On my last trip to the stupid Sous-Prefécture (to pick up my carte de séjour), I decided I would start the process.  They told me I needed to fill out a request form and mail it back and I would receive a letter in the mail one to two months later with a date and time for a rendez-vous to complete the process.  Sounded easy enough to me, so as soon as I got home I filled out the form and sent it out.  That was in August.  I finally got the response last week (4 months later!).  And it was not what I had hoped.  They said I could not do the exchange because it has to be done within the first year of the first carte de séjour.  Now, I already knew this, but I also know of people who have managed to get around it, so I was hoping for the best.  But of course, in true French fashion, that didn't happen.

I know that my first year in France isn't supposed to count against me because it was on a student carte de séjour and students are not required to do the exchange in order to be able to drive in France; they can drive on their home country's driver's license for their entire stay.  The rest of us are only "allowed" to use our driver's license for the first year, and then we must have a French one (in theory).  I really wanted to get a French one just to avoid any problems in case I ever plan to drive in this country.  So, my year as a student shouldn't count.  But what makes me angry is that the only other carte de séjour I have had before my current one was as a language assistant.
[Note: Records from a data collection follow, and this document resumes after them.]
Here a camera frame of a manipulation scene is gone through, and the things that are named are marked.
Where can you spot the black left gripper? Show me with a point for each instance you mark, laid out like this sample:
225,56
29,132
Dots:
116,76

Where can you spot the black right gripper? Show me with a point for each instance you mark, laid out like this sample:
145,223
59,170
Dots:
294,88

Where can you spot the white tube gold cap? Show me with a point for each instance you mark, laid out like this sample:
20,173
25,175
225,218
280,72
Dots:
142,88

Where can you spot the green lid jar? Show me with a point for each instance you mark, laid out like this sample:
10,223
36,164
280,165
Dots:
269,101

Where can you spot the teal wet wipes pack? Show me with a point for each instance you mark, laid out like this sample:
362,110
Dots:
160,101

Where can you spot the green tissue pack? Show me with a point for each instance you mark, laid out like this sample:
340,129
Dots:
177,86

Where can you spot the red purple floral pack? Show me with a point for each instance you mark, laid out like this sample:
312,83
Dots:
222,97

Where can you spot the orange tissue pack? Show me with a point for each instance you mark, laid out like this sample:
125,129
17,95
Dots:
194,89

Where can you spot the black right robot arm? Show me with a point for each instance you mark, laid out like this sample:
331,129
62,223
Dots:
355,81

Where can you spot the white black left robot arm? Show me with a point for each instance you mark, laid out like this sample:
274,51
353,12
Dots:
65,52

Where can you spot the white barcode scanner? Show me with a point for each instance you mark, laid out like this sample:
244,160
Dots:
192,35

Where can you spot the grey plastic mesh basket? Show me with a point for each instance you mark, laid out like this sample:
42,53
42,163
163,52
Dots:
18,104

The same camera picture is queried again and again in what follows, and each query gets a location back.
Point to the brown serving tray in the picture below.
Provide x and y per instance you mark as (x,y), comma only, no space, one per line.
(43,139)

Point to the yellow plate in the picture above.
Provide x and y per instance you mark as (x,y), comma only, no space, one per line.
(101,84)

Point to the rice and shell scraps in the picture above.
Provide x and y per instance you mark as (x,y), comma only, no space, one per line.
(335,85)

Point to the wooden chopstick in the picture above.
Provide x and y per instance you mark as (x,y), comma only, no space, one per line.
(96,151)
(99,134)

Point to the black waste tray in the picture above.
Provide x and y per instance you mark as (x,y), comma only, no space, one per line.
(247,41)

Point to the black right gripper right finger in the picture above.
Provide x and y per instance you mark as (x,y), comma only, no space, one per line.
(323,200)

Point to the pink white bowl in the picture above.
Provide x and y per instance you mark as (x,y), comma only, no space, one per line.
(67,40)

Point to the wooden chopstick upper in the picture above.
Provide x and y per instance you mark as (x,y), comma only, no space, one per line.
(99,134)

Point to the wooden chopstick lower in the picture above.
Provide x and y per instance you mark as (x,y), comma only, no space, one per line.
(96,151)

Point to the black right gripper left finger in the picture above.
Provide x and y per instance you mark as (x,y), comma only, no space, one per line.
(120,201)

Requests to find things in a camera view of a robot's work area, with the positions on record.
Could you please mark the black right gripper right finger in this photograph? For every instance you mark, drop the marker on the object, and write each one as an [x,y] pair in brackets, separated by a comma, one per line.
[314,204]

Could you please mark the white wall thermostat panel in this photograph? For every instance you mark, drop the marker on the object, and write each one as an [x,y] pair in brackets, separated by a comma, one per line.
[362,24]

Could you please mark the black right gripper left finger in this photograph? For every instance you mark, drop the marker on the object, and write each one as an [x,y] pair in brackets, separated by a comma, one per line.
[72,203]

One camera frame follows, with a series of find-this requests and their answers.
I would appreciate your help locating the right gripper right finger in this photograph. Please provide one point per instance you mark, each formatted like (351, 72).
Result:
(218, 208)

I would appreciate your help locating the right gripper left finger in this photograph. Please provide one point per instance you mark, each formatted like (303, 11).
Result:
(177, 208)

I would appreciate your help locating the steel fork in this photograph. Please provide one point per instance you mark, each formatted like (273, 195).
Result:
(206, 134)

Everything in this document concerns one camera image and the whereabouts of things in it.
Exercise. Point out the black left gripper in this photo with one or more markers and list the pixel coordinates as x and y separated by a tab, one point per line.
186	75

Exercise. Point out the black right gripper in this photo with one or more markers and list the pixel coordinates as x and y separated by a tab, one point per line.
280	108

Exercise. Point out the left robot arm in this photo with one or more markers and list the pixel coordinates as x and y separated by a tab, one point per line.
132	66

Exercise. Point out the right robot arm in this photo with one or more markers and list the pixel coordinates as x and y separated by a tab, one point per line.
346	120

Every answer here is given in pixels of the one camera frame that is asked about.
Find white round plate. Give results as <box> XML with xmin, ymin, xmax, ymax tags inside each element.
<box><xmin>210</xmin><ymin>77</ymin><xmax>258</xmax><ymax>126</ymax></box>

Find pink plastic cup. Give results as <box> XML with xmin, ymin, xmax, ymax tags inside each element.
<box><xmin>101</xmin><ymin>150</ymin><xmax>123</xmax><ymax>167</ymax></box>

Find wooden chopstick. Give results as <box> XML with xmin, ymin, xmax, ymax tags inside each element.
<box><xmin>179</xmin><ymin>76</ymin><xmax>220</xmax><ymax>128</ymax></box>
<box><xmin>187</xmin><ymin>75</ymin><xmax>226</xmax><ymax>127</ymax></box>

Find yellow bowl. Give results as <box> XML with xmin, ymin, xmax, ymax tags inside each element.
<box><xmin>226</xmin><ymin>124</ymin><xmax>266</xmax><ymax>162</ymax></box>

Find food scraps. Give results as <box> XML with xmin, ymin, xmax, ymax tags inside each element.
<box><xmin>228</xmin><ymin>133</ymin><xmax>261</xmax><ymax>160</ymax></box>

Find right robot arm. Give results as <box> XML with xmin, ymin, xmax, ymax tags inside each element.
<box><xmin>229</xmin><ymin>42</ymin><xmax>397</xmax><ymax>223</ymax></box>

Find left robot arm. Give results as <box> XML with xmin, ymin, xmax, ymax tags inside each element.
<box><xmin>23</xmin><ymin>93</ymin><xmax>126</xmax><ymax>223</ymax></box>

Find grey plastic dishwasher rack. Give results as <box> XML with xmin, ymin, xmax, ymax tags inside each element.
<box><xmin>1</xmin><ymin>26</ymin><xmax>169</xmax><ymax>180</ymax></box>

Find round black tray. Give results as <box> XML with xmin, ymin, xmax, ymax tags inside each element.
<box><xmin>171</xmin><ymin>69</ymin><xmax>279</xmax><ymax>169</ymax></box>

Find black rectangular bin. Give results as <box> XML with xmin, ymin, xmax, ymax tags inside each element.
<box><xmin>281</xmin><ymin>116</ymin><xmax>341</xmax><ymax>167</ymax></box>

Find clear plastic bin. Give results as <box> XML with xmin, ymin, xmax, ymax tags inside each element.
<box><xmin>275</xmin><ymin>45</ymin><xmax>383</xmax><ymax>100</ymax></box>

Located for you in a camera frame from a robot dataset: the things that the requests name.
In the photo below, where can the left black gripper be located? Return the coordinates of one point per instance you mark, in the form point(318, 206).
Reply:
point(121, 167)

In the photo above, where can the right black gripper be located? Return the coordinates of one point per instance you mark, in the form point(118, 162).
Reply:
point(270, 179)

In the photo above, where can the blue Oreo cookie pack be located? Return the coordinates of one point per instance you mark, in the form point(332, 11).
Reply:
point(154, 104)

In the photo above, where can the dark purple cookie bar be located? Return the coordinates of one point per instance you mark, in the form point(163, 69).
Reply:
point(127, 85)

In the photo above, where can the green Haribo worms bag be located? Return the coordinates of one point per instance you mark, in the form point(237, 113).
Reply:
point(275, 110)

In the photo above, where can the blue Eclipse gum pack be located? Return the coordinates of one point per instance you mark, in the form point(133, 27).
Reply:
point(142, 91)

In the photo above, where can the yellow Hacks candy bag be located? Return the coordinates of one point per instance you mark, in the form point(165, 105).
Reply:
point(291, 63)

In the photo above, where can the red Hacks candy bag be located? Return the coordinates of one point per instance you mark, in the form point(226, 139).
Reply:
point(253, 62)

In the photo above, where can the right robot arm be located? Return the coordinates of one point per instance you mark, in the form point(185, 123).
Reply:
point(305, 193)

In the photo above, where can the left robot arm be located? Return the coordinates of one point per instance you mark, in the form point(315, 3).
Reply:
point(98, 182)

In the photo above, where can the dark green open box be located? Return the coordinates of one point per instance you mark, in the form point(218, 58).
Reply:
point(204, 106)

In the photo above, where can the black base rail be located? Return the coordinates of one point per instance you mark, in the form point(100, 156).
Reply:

I don't think that this should count, for many reasons.  First of all, it wasn't even a year-long card (only 7 months), meaning I didn't even have a year to try to do the exchange.  If you are supposed to do it within the first year of your first card, why does a card that isn't valid a year count?  Secondly, by the time I got my assistant's card (in February of my assistant's year), I wouldn't have even had the time to wait for their response before it expired meaning I probably wouldn't have been able to do it.  Not to mention the fact that I left the country when it expired since I was hoping to do the assistantship again the following year, and I wasn't expecting to get married at the time.  The exchange rendez-vous would have certainly been while I was gone.  Thirdly, assistants don't make a lot of money, and therefore could never actually afford to have a car making it pointless in most cases to get a French license.  Fourthly, the assistantship is in theory a temporary situation, much like being a student, that allows young people to come experience the life and culture of France, without moving here permanently.  In some cases it does lead to a permanent move to France (from meeting a French boy/girl friend, etc) but this is not generally what happens.  So it seems pointless for France to spend the money on giving someone a license who is not really going to stay here and therefore does not really need it.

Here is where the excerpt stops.